• _COLLECTED DATA_

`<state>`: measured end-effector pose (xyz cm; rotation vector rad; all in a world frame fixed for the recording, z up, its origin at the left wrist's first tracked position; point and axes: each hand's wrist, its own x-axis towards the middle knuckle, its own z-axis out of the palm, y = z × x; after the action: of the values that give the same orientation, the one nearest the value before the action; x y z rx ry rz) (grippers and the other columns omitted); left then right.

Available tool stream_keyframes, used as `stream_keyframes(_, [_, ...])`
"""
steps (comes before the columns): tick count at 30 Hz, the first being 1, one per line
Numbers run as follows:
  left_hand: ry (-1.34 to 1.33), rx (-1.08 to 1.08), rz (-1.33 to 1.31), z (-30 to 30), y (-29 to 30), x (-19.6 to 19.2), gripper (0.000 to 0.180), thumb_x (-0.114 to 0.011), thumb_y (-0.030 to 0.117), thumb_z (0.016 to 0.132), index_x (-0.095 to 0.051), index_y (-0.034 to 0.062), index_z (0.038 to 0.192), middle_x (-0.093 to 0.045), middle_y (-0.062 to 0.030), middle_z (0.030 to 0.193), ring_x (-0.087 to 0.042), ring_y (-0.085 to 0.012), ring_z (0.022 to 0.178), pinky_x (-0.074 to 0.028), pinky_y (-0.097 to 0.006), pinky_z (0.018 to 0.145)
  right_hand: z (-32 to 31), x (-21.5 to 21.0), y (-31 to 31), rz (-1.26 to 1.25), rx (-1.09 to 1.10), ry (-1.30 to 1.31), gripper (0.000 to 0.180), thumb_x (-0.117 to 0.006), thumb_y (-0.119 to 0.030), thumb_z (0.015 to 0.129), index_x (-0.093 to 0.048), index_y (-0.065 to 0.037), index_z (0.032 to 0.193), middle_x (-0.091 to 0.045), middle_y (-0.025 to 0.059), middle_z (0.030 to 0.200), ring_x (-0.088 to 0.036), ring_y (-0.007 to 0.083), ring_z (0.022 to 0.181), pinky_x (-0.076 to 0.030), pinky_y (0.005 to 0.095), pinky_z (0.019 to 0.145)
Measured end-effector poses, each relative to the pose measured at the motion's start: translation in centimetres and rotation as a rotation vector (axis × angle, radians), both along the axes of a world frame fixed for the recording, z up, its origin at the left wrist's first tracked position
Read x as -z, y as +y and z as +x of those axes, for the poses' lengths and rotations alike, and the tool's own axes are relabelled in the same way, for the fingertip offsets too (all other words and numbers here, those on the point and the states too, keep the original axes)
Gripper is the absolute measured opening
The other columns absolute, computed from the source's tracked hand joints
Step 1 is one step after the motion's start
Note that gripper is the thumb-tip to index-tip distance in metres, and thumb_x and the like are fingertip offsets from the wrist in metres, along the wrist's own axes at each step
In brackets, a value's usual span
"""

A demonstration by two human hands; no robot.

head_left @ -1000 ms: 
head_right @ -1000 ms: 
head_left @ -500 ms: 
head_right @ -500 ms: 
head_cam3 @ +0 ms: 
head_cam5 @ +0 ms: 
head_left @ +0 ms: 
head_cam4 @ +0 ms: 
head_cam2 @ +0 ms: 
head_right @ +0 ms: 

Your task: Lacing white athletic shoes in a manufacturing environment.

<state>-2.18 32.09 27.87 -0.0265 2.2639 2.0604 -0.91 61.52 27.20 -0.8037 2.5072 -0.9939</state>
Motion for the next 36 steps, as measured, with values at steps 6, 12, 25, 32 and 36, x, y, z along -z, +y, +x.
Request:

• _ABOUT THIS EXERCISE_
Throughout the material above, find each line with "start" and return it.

• _EXPECTED OUTPUT_
Measured end-effector poses, each relative to the pose measured at the motion's start: translation in centimetres and rotation as a rotation vector (axis × angle, radians), both along the axes of a world frame fixed for the recording, z up, its origin at the left wrist's first tracked position
Step 1 is one step after the motion's start

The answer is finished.